Provided data START

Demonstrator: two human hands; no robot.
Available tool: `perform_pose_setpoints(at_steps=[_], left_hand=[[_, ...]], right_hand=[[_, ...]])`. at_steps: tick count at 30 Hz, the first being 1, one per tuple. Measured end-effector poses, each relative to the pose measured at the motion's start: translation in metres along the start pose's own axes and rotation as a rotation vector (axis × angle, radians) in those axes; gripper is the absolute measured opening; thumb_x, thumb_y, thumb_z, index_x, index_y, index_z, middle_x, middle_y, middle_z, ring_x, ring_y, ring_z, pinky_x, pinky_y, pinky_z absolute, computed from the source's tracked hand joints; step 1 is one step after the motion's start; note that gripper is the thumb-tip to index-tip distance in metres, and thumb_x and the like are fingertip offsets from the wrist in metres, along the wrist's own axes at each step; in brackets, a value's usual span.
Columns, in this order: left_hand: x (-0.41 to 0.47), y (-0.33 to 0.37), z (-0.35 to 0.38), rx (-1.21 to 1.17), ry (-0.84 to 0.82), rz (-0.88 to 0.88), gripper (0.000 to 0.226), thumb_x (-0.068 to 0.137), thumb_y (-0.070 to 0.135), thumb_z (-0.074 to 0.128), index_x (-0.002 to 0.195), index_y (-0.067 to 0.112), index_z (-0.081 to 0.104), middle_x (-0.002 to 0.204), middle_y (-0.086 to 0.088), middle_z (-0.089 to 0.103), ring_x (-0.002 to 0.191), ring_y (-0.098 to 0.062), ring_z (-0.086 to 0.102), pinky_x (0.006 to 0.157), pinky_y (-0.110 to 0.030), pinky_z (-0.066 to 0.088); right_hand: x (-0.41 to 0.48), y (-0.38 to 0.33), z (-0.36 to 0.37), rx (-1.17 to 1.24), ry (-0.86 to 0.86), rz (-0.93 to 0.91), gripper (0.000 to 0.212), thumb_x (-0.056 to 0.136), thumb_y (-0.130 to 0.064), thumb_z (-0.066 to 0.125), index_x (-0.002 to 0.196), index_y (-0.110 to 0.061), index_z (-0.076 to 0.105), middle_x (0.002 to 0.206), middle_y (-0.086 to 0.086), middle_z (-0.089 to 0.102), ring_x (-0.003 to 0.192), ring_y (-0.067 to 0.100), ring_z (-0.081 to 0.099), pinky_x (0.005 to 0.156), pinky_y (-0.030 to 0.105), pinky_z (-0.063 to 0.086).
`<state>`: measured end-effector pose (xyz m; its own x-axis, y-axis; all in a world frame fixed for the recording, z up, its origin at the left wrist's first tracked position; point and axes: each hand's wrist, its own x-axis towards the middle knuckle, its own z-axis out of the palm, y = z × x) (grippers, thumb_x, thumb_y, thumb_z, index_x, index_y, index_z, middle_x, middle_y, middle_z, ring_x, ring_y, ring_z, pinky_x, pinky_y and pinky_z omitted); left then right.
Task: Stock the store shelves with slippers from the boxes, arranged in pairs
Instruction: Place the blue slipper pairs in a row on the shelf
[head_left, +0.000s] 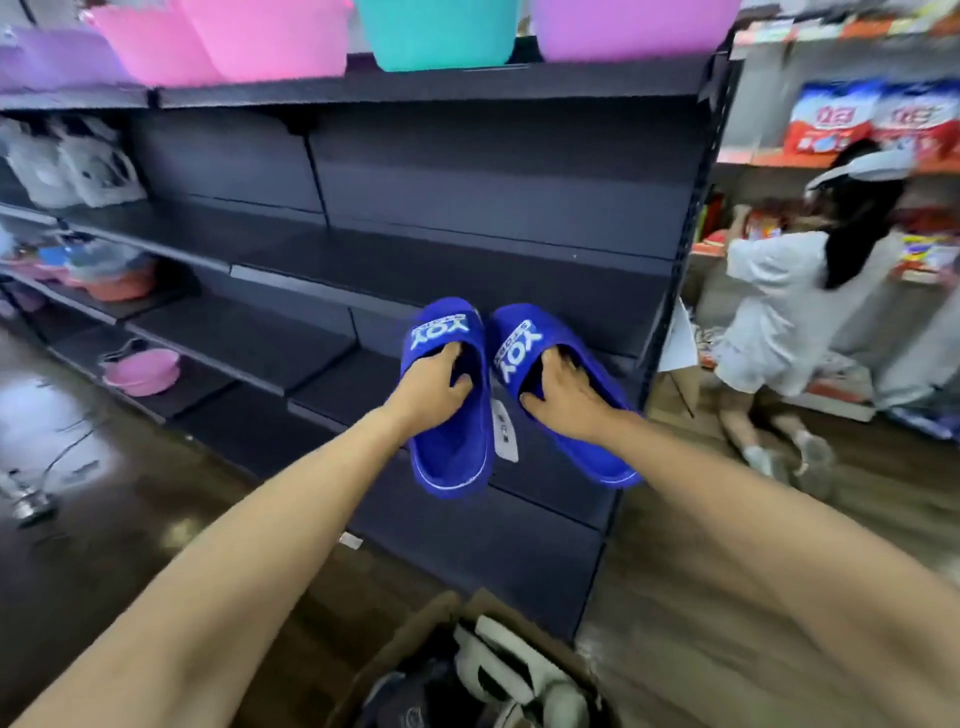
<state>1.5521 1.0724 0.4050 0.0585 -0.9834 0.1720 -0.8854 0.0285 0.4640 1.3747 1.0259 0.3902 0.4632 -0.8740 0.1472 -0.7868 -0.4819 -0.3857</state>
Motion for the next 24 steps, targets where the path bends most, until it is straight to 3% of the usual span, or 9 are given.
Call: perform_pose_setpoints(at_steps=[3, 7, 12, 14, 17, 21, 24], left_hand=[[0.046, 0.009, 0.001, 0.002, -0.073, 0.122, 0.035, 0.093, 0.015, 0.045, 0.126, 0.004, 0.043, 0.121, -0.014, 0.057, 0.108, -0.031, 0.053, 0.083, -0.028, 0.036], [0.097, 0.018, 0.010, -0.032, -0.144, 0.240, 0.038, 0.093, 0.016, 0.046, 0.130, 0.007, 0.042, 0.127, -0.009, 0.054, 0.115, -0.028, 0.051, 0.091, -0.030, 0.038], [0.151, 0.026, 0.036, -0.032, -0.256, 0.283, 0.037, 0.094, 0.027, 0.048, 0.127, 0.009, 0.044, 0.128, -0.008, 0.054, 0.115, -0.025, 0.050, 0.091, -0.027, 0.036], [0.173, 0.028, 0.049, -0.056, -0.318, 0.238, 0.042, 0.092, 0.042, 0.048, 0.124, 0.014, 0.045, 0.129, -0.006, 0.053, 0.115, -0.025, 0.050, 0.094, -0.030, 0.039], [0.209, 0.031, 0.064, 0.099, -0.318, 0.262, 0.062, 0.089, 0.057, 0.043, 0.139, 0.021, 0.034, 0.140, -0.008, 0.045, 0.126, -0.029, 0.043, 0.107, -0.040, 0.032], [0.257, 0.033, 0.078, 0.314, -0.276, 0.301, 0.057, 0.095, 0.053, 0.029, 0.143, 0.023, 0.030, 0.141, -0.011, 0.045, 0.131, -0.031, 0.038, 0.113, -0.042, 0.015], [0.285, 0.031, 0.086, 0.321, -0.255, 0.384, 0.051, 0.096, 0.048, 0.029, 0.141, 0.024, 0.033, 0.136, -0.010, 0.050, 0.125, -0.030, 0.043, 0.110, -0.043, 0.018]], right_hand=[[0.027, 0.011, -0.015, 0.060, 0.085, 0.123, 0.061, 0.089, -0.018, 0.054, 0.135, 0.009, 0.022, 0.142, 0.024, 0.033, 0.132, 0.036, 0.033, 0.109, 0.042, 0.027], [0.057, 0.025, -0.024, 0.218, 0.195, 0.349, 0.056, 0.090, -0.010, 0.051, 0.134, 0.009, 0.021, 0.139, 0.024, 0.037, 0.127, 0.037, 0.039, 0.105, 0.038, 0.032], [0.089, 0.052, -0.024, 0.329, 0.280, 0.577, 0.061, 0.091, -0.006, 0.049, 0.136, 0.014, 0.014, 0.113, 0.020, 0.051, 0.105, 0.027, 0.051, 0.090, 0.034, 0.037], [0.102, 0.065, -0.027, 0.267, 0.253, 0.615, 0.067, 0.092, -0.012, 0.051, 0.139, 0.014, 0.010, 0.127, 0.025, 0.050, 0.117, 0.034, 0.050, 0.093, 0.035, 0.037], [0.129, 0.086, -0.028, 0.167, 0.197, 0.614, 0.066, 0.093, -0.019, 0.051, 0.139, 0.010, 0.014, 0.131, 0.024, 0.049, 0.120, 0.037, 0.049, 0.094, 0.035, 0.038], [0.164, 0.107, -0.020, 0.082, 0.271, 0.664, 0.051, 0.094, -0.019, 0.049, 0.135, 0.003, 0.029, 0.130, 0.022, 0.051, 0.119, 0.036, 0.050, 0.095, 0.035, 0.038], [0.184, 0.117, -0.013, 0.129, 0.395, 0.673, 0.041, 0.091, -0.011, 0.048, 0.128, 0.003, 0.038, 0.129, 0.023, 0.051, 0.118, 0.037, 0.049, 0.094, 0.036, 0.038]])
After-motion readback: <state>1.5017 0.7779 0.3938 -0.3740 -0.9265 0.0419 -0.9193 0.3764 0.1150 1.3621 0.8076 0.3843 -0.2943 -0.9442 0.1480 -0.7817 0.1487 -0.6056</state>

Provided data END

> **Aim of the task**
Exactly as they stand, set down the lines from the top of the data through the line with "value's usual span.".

> **Exercise result**
Demonstrator: two human hands; no robot.
Available tool: `perform_pose_setpoints(at_steps=[_], left_hand=[[_, ...]], right_hand=[[_, ...]])`. at_steps: tick count at 30 Hz, the first being 1, one per tuple. Measured end-effector poses, each relative to the pose measured at the motion's start: translation in metres along the start pose's own axes and rotation as a rotation vector (axis × angle, radians) in those axes; gripper is the absolute measured opening; thumb_x, thumb_y, thumb_z, index_x, index_y, index_z, middle_x, middle_y, middle_z, ring_x, ring_y, ring_z, pinky_x, pinky_y, pinky_z absolute, computed from the source's tracked hand joints; step 1 is one step after the motion's start; note that gripper is the thumb-tip to index-tip distance in metres, and thumb_x and the like are fingertip offsets from the wrist in metres, along the wrist's own axes at each step; in brackets, a value's usual span.

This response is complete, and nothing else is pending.